» **About this exercise**:
Repeat each record below exactly, dropping the pictures.

» **Source material**:
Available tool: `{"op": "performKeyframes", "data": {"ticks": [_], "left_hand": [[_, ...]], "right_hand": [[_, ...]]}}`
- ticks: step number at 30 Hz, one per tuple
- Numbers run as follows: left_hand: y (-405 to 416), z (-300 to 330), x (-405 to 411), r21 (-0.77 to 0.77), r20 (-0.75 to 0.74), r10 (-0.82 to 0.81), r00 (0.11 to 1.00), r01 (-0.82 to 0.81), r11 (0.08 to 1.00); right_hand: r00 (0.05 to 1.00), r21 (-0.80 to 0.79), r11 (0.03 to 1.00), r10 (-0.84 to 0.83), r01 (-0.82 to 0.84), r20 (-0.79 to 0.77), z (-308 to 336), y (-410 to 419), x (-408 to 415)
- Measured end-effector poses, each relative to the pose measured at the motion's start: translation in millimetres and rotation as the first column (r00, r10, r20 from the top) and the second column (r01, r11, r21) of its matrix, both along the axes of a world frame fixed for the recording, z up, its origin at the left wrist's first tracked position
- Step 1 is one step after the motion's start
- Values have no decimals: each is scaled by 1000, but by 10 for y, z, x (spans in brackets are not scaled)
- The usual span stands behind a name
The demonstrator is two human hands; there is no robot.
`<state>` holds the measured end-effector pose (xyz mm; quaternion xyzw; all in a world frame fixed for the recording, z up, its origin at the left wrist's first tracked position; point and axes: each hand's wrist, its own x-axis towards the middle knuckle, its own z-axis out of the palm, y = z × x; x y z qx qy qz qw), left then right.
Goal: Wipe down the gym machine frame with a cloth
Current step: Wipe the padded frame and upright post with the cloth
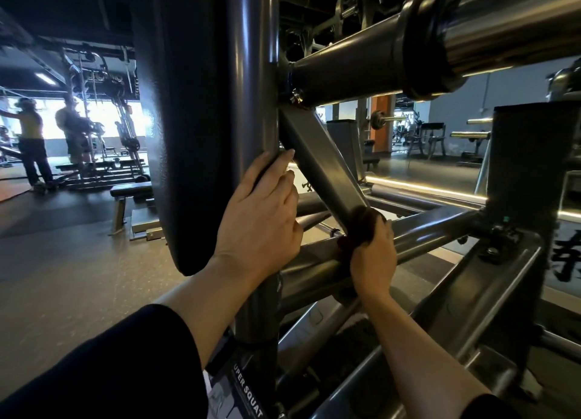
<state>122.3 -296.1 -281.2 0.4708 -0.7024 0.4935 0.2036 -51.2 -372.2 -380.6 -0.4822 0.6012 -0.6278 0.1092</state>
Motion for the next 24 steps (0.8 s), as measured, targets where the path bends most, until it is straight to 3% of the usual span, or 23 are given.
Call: {"op": "performKeyframes", "data": {"ticks": [3,6,9,11,14,18,21,24], "left_hand": [[-16,-11,-5,-16,-9,-35,999,35,999],[-36,-6,11,-89,-29,-113,993,110,990],[19,21,34,-152,-166,-376,912,353,923],[144,-67,129,-205,-312,-431,847,383,901],[263,-374,408,-195,-435,-272,858,205,959],[236,-531,586,-54,-301,-96,949,83,995],[259,-515,587,-19,-299,-65,952,62,998],[286,-512,607,0,-347,-123,930,132,991]], "right_hand": [[996,38,997,64,-66,63,72,177,53],[969,-160,961,239,-225,69,271,576,446],[858,-368,828,497,-423,132,680,863,782],[803,-369,794,570,-484,173,975,906,914],[775,-325,784,602,-528,193,1135,899,992],[766,-255,803,593,-538,250,670,994,1006],[786,-199,814,579,-545,216,323,1062,1007],[830,-276,825,541,-493,136,331,1103,1067]]}}
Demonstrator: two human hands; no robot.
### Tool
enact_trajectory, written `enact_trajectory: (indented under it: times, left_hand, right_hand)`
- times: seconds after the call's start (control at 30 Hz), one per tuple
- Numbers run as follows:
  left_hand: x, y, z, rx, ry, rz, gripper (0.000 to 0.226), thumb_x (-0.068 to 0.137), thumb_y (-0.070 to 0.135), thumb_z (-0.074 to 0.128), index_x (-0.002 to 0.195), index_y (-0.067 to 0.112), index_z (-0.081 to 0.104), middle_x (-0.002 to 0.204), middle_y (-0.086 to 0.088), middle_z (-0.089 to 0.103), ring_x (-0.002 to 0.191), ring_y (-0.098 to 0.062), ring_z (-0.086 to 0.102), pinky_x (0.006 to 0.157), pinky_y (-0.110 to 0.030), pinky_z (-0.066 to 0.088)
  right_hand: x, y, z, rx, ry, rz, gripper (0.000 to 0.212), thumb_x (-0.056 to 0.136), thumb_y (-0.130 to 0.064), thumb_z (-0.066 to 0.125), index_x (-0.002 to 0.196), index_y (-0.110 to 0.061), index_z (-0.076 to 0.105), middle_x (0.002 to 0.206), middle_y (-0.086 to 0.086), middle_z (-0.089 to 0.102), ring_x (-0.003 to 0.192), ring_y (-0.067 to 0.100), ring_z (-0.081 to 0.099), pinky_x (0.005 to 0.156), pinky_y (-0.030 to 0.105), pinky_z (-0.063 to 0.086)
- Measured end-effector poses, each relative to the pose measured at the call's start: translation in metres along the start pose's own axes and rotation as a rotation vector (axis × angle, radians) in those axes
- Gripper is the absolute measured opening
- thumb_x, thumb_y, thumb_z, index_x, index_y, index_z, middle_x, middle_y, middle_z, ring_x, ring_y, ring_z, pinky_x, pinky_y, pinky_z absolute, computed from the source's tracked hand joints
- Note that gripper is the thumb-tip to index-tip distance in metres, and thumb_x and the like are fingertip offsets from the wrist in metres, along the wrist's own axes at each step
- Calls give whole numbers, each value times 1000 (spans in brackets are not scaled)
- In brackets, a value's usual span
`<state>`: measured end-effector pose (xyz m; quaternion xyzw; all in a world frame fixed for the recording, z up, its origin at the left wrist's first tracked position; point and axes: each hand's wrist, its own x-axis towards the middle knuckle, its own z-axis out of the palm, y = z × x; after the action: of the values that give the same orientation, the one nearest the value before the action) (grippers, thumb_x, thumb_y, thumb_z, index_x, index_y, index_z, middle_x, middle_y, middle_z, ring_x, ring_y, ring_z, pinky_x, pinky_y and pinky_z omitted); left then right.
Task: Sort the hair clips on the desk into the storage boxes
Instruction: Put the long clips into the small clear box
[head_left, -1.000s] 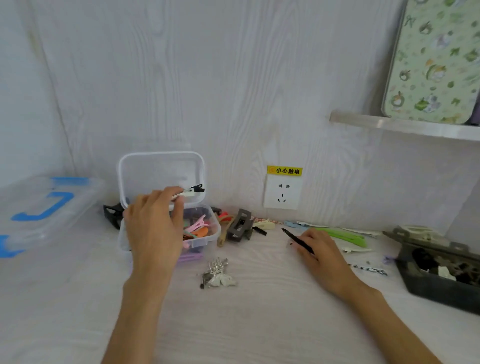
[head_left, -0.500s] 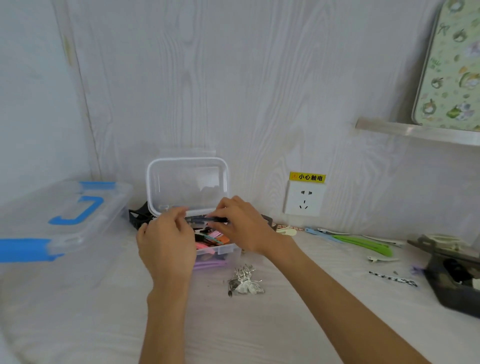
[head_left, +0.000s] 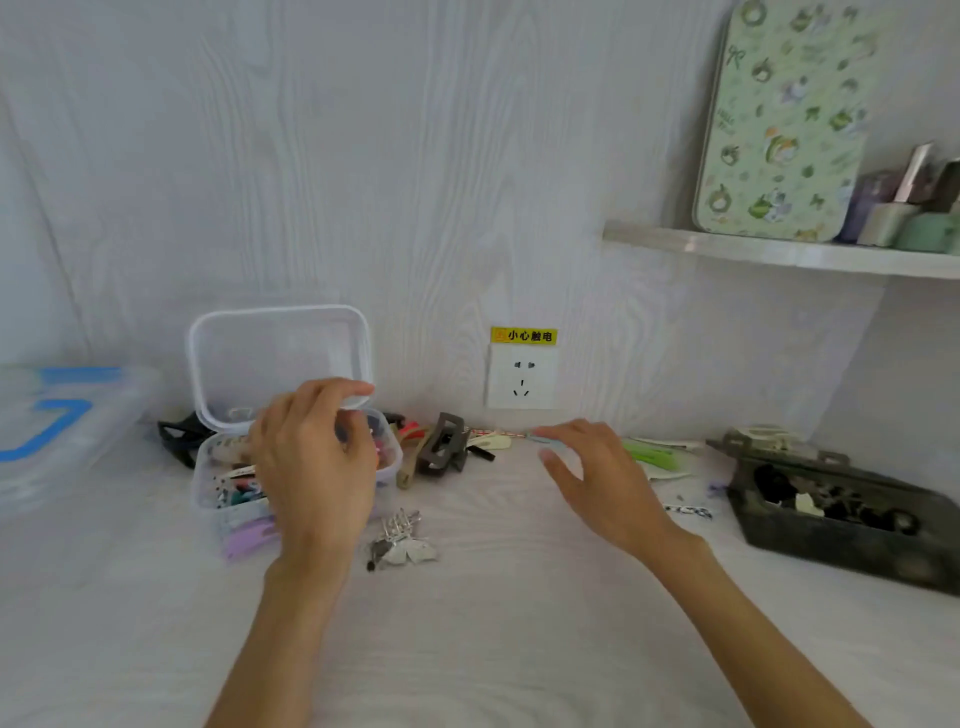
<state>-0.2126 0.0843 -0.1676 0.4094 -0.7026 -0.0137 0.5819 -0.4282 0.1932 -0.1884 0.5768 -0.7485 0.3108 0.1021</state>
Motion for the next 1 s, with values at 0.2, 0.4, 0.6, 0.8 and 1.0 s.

» **Answer for this exercise**:
Available tool: `{"op": "performKeyframes", "data": {"ticks": [_], "left_hand": [[_, ...]], "right_hand": [[_, ...]]}}`
- ticks: step number at 30 Hz, one per tuple
- Numbers run as follows: left_hand: y (-405 to 416), z (-300 to 330), x (-405 to 411), r21 (-0.77 to 0.77), r20 (-0.75 to 0.74), r10 (-0.82 to 0.81), r00 (0.11 to 1.00), r01 (-0.82 to 0.81), r11 (0.08 to 1.00); right_hand: r00 (0.05 to 1.00), r21 (-0.80 to 0.79), r11 (0.03 to 1.00), r10 (-0.84 to 0.83), r01 (-0.82 to 0.84), r20 (-0.79 to 0.77), z (-308 to 336), y (-410 to 419), x (-408 to 415)
- Measured end-effector poses, each relative to the pose measured at the motion's start: translation in millimetres and rotation as the first column (r00, r10, r20 from the top) and the second column (r01, r11, r21) of its matrix, both along the axes of a world frame fixed for the recording, z up, its origin at the left wrist's first tracked position
- Step 1 is one step after the motion's start
- Values have no decimals: each is scaled by 1000, but by 10 for y, z, x (spans in brackets are not scaled)
- The usual span stands behind a name
The demonstrator is two human hands; there is no robot.
`<state>` holds the measured end-effector pose (xyz mm; quaternion xyzw; all in a world frame fixed for the recording, z up, its origin at the left wrist's first tracked position; point and axes: each hand's wrist, its own x-axis towards the middle knuckle, its own z-axis out of the palm, y = z × x; x y z qx qy qz qw), left then right.
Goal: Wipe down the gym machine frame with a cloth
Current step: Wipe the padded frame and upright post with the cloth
<state>122.3 -296.1 -281.2 0.4708 -0.7024 0.4935 0.2036 -51.2 -372.2 -380.6 -0.4822 0.6012 -0.6278 0.1092</state>
Motion for the next 24 steps (0.8 s), as measured, targets where the path bends most, until it is straight to 3% of the usual span, or 23 are given.
Call: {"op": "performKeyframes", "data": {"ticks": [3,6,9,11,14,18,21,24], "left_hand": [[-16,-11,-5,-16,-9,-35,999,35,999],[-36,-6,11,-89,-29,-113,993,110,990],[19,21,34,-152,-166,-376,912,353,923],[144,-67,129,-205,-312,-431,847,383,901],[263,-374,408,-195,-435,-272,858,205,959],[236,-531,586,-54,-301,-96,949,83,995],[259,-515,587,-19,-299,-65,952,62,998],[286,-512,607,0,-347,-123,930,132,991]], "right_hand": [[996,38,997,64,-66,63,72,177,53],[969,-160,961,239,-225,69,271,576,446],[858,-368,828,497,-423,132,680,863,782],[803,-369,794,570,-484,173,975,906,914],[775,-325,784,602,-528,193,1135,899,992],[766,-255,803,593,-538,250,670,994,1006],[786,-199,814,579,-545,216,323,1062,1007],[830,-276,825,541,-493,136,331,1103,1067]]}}
Demonstrator: two human hands; no robot.
### Tool
enact_trajectory, written `enact_trajectory: (indented under it: times, left_hand, right_hand)`
- times: seconds after the call's start (control at 30 Hz), one per tuple
- Numbers run as follows:
  left_hand: x, y, z, rx, ry, rz, gripper (0.000 to 0.226), thumb_x (-0.068 to 0.137), thumb_y (-0.070 to 0.135), thumb_z (-0.074 to 0.128), index_x (-0.002 to 0.195), index_y (-0.067 to 0.112), index_z (-0.081 to 0.104), middle_x (-0.002 to 0.204), middle_y (-0.086 to 0.088), middle_z (-0.089 to 0.103), ring_x (-0.002 to 0.191), ring_y (-0.098 to 0.062), ring_z (-0.086 to 0.102), pinky_x (0.006 to 0.157), pinky_y (-0.110 to 0.030), pinky_z (-0.066 to 0.088)
  right_hand: x, y, z, rx, ry, rz, gripper (0.000 to 0.212), thumb_x (-0.056 to 0.136), thumb_y (-0.130 to 0.064), thumb_z (-0.066 to 0.125), index_x (-0.002 to 0.196), index_y (-0.110 to 0.061), index_z (-0.076 to 0.105), middle_x (0.002 to 0.206), middle_y (-0.086 to 0.086), middle_z (-0.089 to 0.102), ring_x (-0.003 to 0.192), ring_y (-0.067 to 0.100), ring_z (-0.081 to 0.099), pinky_x (0.005 to 0.156), pinky_y (-0.030 to 0.105), pinky_z (-0.063 to 0.086)
- Measured end-effector poses, each relative to the pose measured at the call's start: translation in metres along the start pose's own axes and rotation as a rotation vector (axis × angle, radians) in those axes
- Gripper is the absolute measured opening
- thumb_x, thumb_y, thumb_z, index_x, index_y, index_z, middle_x, middle_y, middle_z, ring_x, ring_y, ring_z, pinky_x, pinky_y, pinky_z absolute, computed from the source's tracked hand joints
- Note that gripper is the thumb-tip to index-tip distance in metres, and thumb_x and the like are fingertip offsets from the wrist in metres, along the wrist's own axes at each step
- Calls give whole numbers, each value times 1000 (spans in brackets are not scaled)
- In brackets, a value's usual span
`<state>`: measured end-effector pose (xyz m; quaternion xyzw; all in a world frame fixed for the recording, z up, its origin at the left wrist's first tracked position; point and axes: each hand's wrist, its own x-axis towards the middle knuckle, its own z-axis out of the palm, y = z × x; after the action: of the values that give the same orientation, the one nearest the value before the action) (grippers, thumb_x, thumb_y, thumb_z, index_x, index_y, index_z, middle_x, middle_y, middle_z, ring_x, ring_y, ring_z, pinky_x, pinky_y and pinky_z omitted); left then right.
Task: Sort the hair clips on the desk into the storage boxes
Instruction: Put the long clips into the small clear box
[head_left, -1.000s] 
[head_left, -0.500s] 
[head_left, +0.000s] 
<state>-0.2126 0.0843 -0.1676 0.4094 -0.7026 -0.0137 0.5819 -0.4282 0.1932 -0.1884 0.5768 -0.7485 0.3108 0.1021</state>
Motion for the next 1 s, with values at 0.2, 0.4, 0.6, 0.8 and 1.0 s.

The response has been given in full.